Le sujet de la soirée et du documentaire bien sûr c’est l’eau, l’eau dans toutes ses formes et usages. L’eau en tant que produit de luxe qui devient la profession de « water sommeliers » et l’attraction principale des bars à eau. L’eau bénite pour « guérir », provenant des sources de Lourdes ou de Fatima, faite marchandise d’un commerce rentable. L’eau potable pour survivre, manquante dans les bidonvilles du Sud mais étonnamment aussi à Berlin.

Les questions du public, une vingtaine de personnes, reflètent des préoccupations légitimes : Est-ce que la comparaison entre une capitale du Nord et des pays du Sud est légitime ? Est-ce qu’il faut parler de l’eau, n’importe quel moyen ?

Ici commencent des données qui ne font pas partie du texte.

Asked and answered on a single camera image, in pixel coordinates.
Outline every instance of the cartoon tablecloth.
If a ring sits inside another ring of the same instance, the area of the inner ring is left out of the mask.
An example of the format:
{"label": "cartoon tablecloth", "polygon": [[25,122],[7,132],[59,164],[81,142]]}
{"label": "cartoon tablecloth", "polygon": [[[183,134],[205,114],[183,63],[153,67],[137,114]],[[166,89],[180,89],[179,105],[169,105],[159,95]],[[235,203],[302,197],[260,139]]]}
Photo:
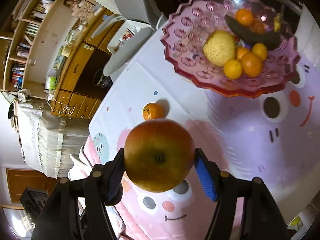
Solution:
{"label": "cartoon tablecloth", "polygon": [[[143,122],[143,107],[159,102],[221,170],[242,179],[261,177],[290,222],[320,189],[320,73],[302,56],[299,77],[283,91],[226,98],[176,74],[164,59],[162,36],[157,31],[133,57],[90,123],[101,161],[112,160],[130,129]],[[127,177],[123,185],[122,202],[150,239],[205,237],[215,204],[194,168],[165,193],[143,191]]]}

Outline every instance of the pink plastic plate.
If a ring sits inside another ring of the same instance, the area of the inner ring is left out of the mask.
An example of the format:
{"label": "pink plastic plate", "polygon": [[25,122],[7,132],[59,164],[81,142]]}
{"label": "pink plastic plate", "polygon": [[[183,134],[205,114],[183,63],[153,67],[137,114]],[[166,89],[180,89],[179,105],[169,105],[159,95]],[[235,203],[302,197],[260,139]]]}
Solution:
{"label": "pink plastic plate", "polygon": [[173,63],[176,73],[190,78],[196,86],[227,97],[255,98],[284,89],[300,60],[296,38],[286,22],[281,26],[282,43],[268,52],[263,71],[255,78],[242,75],[236,80],[228,79],[223,68],[215,66],[204,56],[202,47],[208,35],[215,30],[232,33],[224,16],[234,17],[240,8],[252,11],[263,21],[267,31],[273,29],[277,12],[259,0],[190,0],[169,16],[169,24],[163,28],[165,36],[161,42],[165,46],[165,59]]}

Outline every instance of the red and yellow apple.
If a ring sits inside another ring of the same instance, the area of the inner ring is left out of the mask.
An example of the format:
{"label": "red and yellow apple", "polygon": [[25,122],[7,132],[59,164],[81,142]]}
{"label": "red and yellow apple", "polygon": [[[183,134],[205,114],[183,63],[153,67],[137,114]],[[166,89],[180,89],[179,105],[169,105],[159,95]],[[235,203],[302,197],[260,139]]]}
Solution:
{"label": "red and yellow apple", "polygon": [[124,145],[129,179],[143,190],[164,192],[180,184],[195,161],[191,135],[169,119],[145,121],[131,130]]}

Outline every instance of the cartoon smile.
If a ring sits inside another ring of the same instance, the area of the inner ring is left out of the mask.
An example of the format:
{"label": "cartoon smile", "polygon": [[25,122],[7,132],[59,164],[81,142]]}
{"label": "cartoon smile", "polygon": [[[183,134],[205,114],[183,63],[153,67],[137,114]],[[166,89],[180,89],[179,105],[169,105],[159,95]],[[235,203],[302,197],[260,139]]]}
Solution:
{"label": "cartoon smile", "polygon": [[305,124],[308,122],[309,117],[310,117],[310,115],[311,115],[311,110],[312,110],[312,101],[315,99],[315,97],[314,97],[314,96],[312,96],[312,97],[308,97],[308,98],[309,98],[309,100],[310,100],[309,111],[308,111],[308,114],[307,114],[306,119],[302,122],[302,124],[300,124],[300,127],[305,126]]}
{"label": "cartoon smile", "polygon": [[187,216],[187,214],[184,214],[183,216],[177,217],[177,218],[168,218],[167,216],[164,216],[164,217],[165,217],[165,221],[167,221],[167,220],[179,220],[179,219],[184,218],[186,216]]}

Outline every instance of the orange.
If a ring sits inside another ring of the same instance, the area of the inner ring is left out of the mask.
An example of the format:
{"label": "orange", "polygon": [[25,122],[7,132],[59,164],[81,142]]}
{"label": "orange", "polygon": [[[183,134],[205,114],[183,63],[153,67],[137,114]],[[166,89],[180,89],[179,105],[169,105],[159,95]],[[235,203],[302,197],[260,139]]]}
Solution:
{"label": "orange", "polygon": [[246,9],[240,9],[236,12],[235,19],[243,26],[250,26],[253,21],[254,17],[252,12],[246,10]]}
{"label": "orange", "polygon": [[259,76],[263,68],[262,60],[251,52],[244,54],[241,59],[241,65],[243,72],[249,77]]}
{"label": "orange", "polygon": [[224,74],[231,79],[237,79],[242,74],[241,63],[236,59],[230,59],[224,64]]}
{"label": "orange", "polygon": [[257,43],[254,45],[251,52],[262,60],[265,60],[268,56],[268,49],[263,43]]}
{"label": "orange", "polygon": [[142,115],[144,120],[163,118],[162,108],[157,103],[147,104],[143,108]]}
{"label": "orange", "polygon": [[263,23],[258,20],[254,20],[249,28],[252,32],[257,33],[257,34],[262,34],[262,33],[266,32],[266,30],[264,29]]}
{"label": "orange", "polygon": [[195,162],[195,144],[180,124],[153,119],[133,128],[124,144],[124,168],[139,188],[164,192],[183,182]]}
{"label": "orange", "polygon": [[248,50],[247,48],[245,47],[236,47],[236,56],[237,56],[237,60],[241,60],[242,56],[244,54],[247,54],[249,53],[250,50]]}

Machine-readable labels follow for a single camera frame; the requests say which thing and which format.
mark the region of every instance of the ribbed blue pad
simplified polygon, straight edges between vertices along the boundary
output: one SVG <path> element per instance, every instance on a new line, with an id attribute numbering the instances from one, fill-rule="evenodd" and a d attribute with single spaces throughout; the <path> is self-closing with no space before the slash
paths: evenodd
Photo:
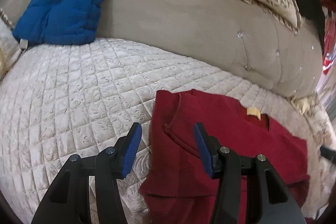
<path id="1" fill-rule="evenodd" d="M 200 129 L 198 128 L 197 124 L 194 125 L 194 138 L 196 141 L 197 149 L 199 155 L 202 160 L 202 165 L 204 168 L 205 173 L 209 175 L 209 177 L 213 177 L 215 175 L 214 170 L 212 169 L 212 157 L 211 154 L 205 144 L 203 136 L 201 134 Z"/>
<path id="2" fill-rule="evenodd" d="M 121 175 L 124 178 L 127 176 L 127 174 L 131 172 L 134 159 L 135 159 L 135 155 L 137 154 L 137 151 L 139 148 L 141 137 L 142 137 L 142 127 L 139 124 L 135 129 L 132 139 L 128 145 L 127 151 L 124 155 L 123 168 L 121 170 Z"/>

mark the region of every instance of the white quilted fabric
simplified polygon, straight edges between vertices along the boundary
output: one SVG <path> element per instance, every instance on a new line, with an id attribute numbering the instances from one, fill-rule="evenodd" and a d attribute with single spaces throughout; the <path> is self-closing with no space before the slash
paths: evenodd
<path id="1" fill-rule="evenodd" d="M 159 89 L 205 90 L 256 106 L 308 144 L 310 191 L 303 212 L 322 195 L 318 147 L 304 117 L 282 97 L 192 58 L 121 39 L 84 46 L 40 45 L 26 51 L 0 85 L 0 189 L 23 223 L 32 217 L 68 159 L 96 155 L 140 122 L 142 141 L 131 174 L 119 181 L 128 223 L 148 223 L 138 188 L 150 167 L 149 127 Z M 94 178 L 93 223 L 98 223 Z"/>

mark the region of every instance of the blue gripper pad
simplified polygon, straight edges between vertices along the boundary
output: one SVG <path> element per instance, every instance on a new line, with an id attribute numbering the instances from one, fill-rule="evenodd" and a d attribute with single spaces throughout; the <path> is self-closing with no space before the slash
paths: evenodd
<path id="1" fill-rule="evenodd" d="M 130 131 L 127 134 L 127 137 L 130 135 L 130 140 L 128 147 L 123 155 L 123 164 L 121 169 L 121 175 L 125 178 L 132 170 L 134 163 L 135 155 L 137 154 L 139 144 L 142 137 L 142 127 L 139 123 L 135 122 Z"/>
<path id="2" fill-rule="evenodd" d="M 209 177 L 213 178 L 215 175 L 215 171 L 213 170 L 213 160 L 211 153 L 207 146 L 208 134 L 206 133 L 202 123 L 196 123 L 194 125 L 194 138 L 196 141 L 197 149 L 199 152 L 199 156 L 202 160 L 202 165 L 204 168 L 205 173 L 209 175 Z"/>

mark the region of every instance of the white tag
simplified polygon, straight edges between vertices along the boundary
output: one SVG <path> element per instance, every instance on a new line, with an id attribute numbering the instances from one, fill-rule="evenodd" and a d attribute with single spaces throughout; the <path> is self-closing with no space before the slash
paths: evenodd
<path id="1" fill-rule="evenodd" d="M 20 48 L 21 49 L 27 49 L 28 48 L 28 40 L 26 40 L 26 39 L 21 39 L 20 40 Z"/>

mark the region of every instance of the red sweatshirt
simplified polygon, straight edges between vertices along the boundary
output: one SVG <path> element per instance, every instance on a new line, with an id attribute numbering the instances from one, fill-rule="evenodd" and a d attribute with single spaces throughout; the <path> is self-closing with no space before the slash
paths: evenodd
<path id="1" fill-rule="evenodd" d="M 154 224 L 208 224 L 219 180 L 204 172 L 193 127 L 202 122 L 209 135 L 237 154 L 264 154 L 300 206 L 309 185 L 305 140 L 275 120 L 247 116 L 239 101 L 197 90 L 158 91 L 152 117 L 152 164 L 140 187 Z M 239 223 L 245 223 L 246 181 L 241 184 Z"/>

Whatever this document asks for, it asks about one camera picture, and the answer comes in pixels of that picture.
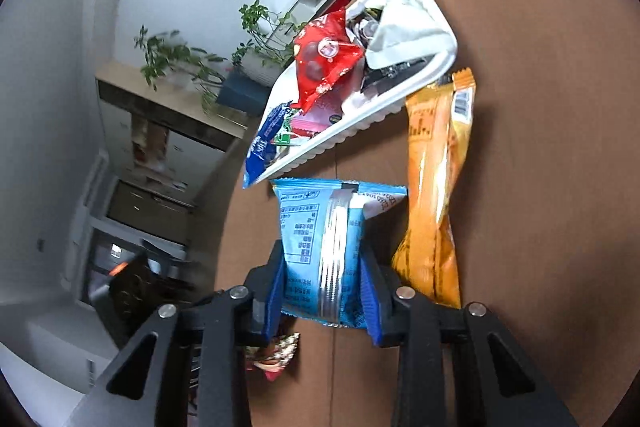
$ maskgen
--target barcode
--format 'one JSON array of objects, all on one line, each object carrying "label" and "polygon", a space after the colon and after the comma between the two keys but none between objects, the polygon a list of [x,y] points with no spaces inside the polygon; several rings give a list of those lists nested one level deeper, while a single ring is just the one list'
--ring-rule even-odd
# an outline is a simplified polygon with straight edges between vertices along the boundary
[{"label": "barcode", "polygon": [[453,120],[471,123],[471,105],[473,103],[472,95],[472,87],[468,87],[454,93],[451,115]]}]

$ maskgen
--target orange snack bag
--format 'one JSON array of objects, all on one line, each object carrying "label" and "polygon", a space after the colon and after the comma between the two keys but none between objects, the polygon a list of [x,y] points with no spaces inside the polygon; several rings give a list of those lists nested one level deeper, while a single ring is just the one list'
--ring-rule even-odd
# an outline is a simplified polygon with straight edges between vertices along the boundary
[{"label": "orange snack bag", "polygon": [[449,197],[465,162],[476,81],[469,68],[407,97],[409,224],[391,261],[405,283],[460,308]]}]

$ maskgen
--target metal screw
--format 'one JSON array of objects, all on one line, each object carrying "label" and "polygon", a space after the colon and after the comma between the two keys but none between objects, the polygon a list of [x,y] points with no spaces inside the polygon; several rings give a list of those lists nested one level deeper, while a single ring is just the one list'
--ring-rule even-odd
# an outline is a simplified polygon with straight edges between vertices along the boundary
[{"label": "metal screw", "polygon": [[411,286],[400,286],[396,290],[396,295],[402,300],[413,299],[415,297],[415,290]]},{"label": "metal screw", "polygon": [[480,302],[472,302],[469,304],[468,310],[474,317],[484,317],[486,315],[486,306]]},{"label": "metal screw", "polygon": [[158,310],[158,315],[163,319],[168,319],[169,317],[173,317],[177,311],[178,308],[175,307],[175,304],[163,304]]},{"label": "metal screw", "polygon": [[246,286],[234,286],[229,290],[232,299],[244,299],[249,295],[249,288]]}]

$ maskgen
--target window
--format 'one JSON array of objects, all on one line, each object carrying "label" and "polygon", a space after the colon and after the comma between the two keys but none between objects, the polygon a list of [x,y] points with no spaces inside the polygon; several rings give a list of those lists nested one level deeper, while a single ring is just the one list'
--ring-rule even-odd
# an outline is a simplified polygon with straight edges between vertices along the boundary
[{"label": "window", "polygon": [[139,250],[138,245],[101,230],[94,230],[84,276],[82,301],[91,304],[90,295],[107,282],[109,273],[122,263],[131,261]]}]

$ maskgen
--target cabinet
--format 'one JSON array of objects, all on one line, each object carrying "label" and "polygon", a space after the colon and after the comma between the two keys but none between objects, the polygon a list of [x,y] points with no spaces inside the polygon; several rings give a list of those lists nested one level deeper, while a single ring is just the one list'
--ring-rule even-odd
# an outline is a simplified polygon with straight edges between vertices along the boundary
[{"label": "cabinet", "polygon": [[100,100],[104,139],[123,181],[193,204],[224,152]]},{"label": "cabinet", "polygon": [[120,181],[111,197],[107,217],[166,241],[186,245],[189,213],[186,206]]}]

Frères des Hommes est l’un des cinq partenaires de WaW et l’accompagne dans le cadre de la Pépinière de la solidarité Internationale depuis le début. « C’est la première ONG qui nous a fait confiance » affirme le couple. Ils sont aussi accompagnés par Eléonore Kubik, leur tutrice depuis février : « Ils sont très organisés et méthodiques (…) ils gèrent cela vraiment bien ! D’ailleurs couvrir tant de pays et partir aussi longtemps, je les trouve très courageux ».